Reply by Steve Pope March 10, 20202020-03-10
Robert Poor  <rdpoor@gmail.com> wrote:

>That's half right: I am processing blocks of data, but the coefficients >will be changing on a sample-by-sample basis. > >I think I can construct a lattice filter from first principles in scipy >(with luck), so what I really need to learn is how to derive the A[n] >and B[n] coefficients as a function of the human readable parameters: >center frequency and bandwidth.
Great. That is a filter synthesis problem of which there are many methods. Steve
Reply by Robert Poor March 9, 20202020-03-09
On Monday, March 9, 2020 at 5:12:59 PM UTC-7, Steve Pope wrote:
> > ...I think you said you are processing blocks of data, with > coefficients fixed between blocks
That's half right: I am processing blocks of data, but the coefficients will be changing on a sample-by-sample basis. I think I can construct a lattice filter from first principles in scipy (with luck), so what I really need to learn is how to derive the A[n] and B[n] coefficients as a function of the human readable parameters: center frequency and bandwidth.
Reply by Steve Pope March 9, 20202020-03-09
Robert Poor  <rdpoor@gmail.com> wrote:

>I should have mentioned: as Steve Pope points out in:
>https://groups.google.com/d/msg/comp.dsp/bAUKDSnvLzw/ejI-J-aQzusJ
>> Lattice filters are stable if the coefficients for the recursive part >> of the filter are in the range (-1,+1).

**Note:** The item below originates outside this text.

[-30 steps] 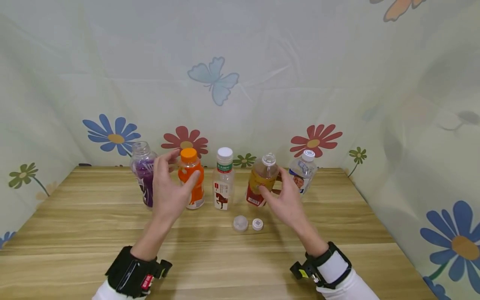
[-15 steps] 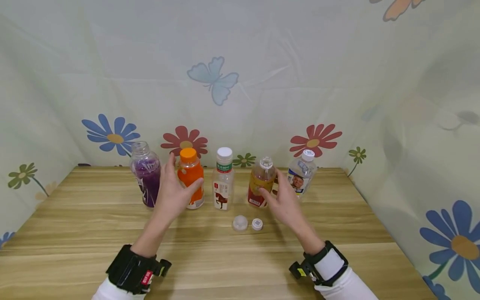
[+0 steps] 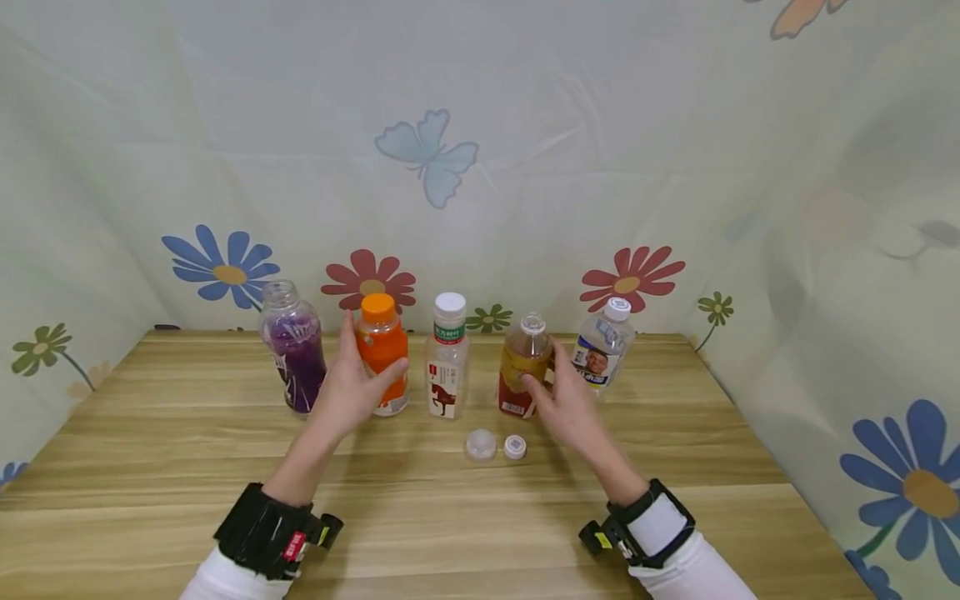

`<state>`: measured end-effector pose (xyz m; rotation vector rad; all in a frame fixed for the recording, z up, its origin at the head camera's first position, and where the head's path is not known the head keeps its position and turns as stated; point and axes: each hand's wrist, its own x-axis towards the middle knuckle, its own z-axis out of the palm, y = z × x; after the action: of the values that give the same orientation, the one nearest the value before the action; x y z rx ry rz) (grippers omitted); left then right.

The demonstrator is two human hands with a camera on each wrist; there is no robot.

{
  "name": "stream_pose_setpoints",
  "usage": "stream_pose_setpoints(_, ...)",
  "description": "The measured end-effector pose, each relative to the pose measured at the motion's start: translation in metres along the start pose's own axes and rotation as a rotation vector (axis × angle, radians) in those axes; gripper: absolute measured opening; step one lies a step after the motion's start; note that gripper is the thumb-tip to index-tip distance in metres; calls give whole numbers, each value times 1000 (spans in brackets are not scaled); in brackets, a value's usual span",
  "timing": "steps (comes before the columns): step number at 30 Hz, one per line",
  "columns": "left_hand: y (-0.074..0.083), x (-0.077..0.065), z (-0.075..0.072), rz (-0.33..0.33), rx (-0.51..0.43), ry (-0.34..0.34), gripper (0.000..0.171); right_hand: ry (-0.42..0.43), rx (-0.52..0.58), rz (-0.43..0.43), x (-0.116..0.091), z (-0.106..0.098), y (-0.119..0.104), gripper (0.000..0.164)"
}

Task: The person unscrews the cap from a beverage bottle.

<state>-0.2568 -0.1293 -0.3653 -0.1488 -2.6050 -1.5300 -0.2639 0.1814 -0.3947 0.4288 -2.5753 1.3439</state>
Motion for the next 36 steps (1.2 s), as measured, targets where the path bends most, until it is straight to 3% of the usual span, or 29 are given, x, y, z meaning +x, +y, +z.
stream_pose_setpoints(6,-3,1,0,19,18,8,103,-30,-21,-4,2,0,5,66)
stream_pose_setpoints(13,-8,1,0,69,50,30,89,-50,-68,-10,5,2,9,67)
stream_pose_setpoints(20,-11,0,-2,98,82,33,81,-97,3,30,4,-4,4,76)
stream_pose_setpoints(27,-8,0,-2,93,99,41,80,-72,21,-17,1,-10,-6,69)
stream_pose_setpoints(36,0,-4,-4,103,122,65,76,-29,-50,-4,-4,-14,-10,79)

One can ramp between, or >> even switch between two such sets of coefficients without instabilities.
>... I should probably rephrase my question to be "can anyone offer >guidance or examples of implementing lattice filters in scipy?"
I have no familiarity with scipy, unfortauntely. You may want to ask this question on Stack Exchange. Lattice filters are an excellent choice if you need to vary the coefficients on a sample by sample (or otherwise rapid) basis, but I think you said you are processing blocks of data, with coefficients fixed between blocks, so in that case any of the basic filter topologies will be equivalent. One the other hand, if after filtering, you need to "stitch" the blocks together, and want to do some sort of smothing between blocks so that there is not a glitch, lattice topology might make that easiter. Steve
Reply by Robert Poor March 8, 20202020-03-08
I should have mentioned: as Steve Pope points out in:

https://groups.google.com/d/msg/comp.dsp/bAUKDSnvLzw/ejI-J-aQzusJ

> Lattice filters are stable if the coefficients for the recursive part > of the filter are in the range (-1,+1). One can ramp between, or > even switch between two such sets of coefficients without instabilities.
... I should probably rephrase my question to be "can anyone offer guidance or examples of implementing lattice filters in scipy?"
Reply by March 8, 20202020-03-08
P.S. Acknowledging Steve Pope's observation that:

> Lattice filters are stable if the coefficients for the recursive part > of the filter are in the range (-1,+1). One can ramp between, or > even switch between two such sets of coefficients without instabilities.
... I should probably rephrase my question to "can anyone offer guidance on implementing lattice filters in scipy?"
Reply by Robert Poor March 8, 20202020-03-08
I've been pleased with ease of use of the scipy.signal package for implementing bandpass filters: the `signal.butterworth()`, `signal.sosfilt_zi()` and `signal.sosfilt()` functions do just what I expect for a filter with constant center frequency and bandwidth.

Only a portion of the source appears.